What parents need to know
Parents Need to Know
Parents need to know that this video trivia game exists specifically for megafans of the movie Twilight and the books upon which the film was based. Film clips used in the game sometimes show violent or suggestive behavior, but if your child wants to play this game, he or she is already a consumer of Twilight media and you've already dealt with any of those potentially problematic issues when your kid read the book and watched the movie. If your children are not Twilight fans, pass this one by.
What's it about?
SCENE IT? TWILIGHT is a trivia game with questions based around the extremely popular teen vampire movie, Twilight. The game uses clips from the film (though not from its currently-in-theaters sequel) to illustrate questions, as well as still photos, character portraits, and sketches. Players buzz in, game-show style, to answer questions. Questions are extremely specific and may not direclty relate to the clips that are shown (e.g., a conversation between characters may be shown, followed by a question about where those characters first met -- in a previous, unshown scene).
Is it any good?
Whether or not you think Scene It? Twilight is any good is going to depend on how rabid of a Twilight fan you are. The Twilight saga is the kind of media franchise that has fans obsessed with the most minute details of the story. They know the names of every minor supporting characters; they remember what dress Bella wore to the prom; they can recite dialogue. So Twilight lends itself perfectly to this kind of trivia game treatment. If you're not a Twilight fan, or even if you're just a casual Twilight fan (do those exist?), you're likely to roll your eyes at the type of information the game expects you to know. But if that's the case, then this game is also not meant for you.

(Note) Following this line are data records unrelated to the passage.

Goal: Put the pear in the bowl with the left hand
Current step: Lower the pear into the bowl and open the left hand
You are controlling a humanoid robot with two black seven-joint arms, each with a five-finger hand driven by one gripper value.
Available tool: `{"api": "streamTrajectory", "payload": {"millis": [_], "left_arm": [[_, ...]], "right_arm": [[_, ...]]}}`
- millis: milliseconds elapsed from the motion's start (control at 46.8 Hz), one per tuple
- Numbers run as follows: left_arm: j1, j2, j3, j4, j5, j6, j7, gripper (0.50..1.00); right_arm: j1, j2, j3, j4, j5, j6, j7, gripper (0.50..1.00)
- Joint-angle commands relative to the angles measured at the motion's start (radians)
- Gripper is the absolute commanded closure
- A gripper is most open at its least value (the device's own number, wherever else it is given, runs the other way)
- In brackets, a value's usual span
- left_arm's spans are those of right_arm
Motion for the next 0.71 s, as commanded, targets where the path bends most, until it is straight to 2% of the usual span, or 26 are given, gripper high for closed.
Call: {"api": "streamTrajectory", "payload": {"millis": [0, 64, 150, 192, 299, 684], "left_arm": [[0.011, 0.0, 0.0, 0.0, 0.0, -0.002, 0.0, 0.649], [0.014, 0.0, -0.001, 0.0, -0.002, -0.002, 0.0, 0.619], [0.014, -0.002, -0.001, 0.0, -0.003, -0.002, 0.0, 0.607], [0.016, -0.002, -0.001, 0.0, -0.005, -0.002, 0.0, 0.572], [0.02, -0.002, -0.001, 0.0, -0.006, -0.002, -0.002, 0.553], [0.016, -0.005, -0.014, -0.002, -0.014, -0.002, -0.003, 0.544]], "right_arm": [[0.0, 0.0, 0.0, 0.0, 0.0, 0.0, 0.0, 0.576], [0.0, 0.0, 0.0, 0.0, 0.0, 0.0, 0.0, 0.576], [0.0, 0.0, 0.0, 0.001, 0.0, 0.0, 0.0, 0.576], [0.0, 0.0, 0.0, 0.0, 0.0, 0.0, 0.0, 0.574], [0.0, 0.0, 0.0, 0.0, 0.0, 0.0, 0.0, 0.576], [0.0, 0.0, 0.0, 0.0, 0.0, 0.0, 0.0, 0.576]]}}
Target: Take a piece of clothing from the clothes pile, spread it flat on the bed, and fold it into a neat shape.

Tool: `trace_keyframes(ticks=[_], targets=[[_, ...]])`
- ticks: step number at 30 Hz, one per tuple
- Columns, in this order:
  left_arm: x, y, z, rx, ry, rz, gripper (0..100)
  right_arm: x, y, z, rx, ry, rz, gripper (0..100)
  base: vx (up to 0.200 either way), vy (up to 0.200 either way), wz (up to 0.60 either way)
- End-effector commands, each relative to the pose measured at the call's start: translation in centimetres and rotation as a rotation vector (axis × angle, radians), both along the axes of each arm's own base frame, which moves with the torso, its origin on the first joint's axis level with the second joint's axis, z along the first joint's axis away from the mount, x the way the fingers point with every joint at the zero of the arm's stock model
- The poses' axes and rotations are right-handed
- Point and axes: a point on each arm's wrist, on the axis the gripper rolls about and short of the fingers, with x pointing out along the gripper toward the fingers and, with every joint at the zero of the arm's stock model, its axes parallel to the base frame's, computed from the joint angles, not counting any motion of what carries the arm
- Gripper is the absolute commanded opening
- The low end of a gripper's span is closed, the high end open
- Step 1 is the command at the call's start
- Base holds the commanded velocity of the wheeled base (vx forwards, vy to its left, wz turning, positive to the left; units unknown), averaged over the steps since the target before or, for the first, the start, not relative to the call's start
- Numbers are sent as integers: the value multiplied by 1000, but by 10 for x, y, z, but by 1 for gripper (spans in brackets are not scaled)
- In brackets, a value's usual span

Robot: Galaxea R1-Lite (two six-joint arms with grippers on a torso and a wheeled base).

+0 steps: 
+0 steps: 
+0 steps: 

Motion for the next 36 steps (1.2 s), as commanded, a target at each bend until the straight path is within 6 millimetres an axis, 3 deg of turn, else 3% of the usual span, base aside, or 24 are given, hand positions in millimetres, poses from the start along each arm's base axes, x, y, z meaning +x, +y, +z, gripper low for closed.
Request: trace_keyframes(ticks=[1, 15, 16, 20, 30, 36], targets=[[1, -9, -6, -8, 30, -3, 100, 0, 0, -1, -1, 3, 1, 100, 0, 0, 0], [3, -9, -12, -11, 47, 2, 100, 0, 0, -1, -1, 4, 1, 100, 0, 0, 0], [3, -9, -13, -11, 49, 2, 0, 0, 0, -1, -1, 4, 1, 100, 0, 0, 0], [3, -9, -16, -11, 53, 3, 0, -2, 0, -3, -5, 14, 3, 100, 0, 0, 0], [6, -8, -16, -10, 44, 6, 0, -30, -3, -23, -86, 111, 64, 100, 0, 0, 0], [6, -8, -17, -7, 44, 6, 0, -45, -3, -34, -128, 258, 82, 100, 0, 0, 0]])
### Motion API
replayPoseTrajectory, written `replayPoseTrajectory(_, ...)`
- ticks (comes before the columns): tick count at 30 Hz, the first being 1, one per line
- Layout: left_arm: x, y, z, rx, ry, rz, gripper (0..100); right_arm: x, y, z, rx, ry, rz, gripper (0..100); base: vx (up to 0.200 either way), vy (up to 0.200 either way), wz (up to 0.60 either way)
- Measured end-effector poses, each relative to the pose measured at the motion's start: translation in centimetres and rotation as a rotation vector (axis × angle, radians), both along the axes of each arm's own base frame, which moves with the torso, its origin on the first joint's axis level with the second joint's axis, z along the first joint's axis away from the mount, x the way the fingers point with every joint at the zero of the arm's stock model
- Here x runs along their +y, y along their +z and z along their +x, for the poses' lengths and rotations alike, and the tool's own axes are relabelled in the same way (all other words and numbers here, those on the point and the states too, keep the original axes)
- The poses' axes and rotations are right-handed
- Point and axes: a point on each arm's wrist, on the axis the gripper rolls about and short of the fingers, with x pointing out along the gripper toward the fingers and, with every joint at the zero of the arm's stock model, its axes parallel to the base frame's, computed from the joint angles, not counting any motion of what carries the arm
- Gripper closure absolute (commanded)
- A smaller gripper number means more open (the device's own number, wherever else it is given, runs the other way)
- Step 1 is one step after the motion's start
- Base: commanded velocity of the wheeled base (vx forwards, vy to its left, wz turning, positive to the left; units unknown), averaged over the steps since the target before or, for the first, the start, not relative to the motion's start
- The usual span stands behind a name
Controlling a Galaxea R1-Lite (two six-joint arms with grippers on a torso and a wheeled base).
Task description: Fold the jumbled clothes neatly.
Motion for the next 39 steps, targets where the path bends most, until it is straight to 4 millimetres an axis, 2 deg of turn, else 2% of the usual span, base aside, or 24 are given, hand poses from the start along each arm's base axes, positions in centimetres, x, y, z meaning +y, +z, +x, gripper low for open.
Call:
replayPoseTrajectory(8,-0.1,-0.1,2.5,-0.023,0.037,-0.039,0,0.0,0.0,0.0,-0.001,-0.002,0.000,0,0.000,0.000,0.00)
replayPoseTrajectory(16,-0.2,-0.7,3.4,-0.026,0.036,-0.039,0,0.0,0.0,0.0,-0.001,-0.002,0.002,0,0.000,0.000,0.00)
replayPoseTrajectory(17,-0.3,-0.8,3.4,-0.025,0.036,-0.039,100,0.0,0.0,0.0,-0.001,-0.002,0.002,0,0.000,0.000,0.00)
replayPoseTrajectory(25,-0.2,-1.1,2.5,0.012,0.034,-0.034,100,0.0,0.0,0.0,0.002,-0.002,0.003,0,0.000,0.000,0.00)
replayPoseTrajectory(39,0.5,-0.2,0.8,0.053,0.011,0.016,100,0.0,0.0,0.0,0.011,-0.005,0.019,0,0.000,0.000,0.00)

From the mist-colored background to the seductive male host-voice that calls players by the names of Twilight characters, this game knows exactly who its audience is—and those people will love it.
Explore, discuss, enjoy
Families can talk about media obsessions. Whether it's Star Wars, Harry Potter, Twilight, or any other franchise, fans can become consumed by the intricate details of these fictional universes? In what ways is this a fun way to get more enjoyment from a movie or book? When can it go too far and become problematic?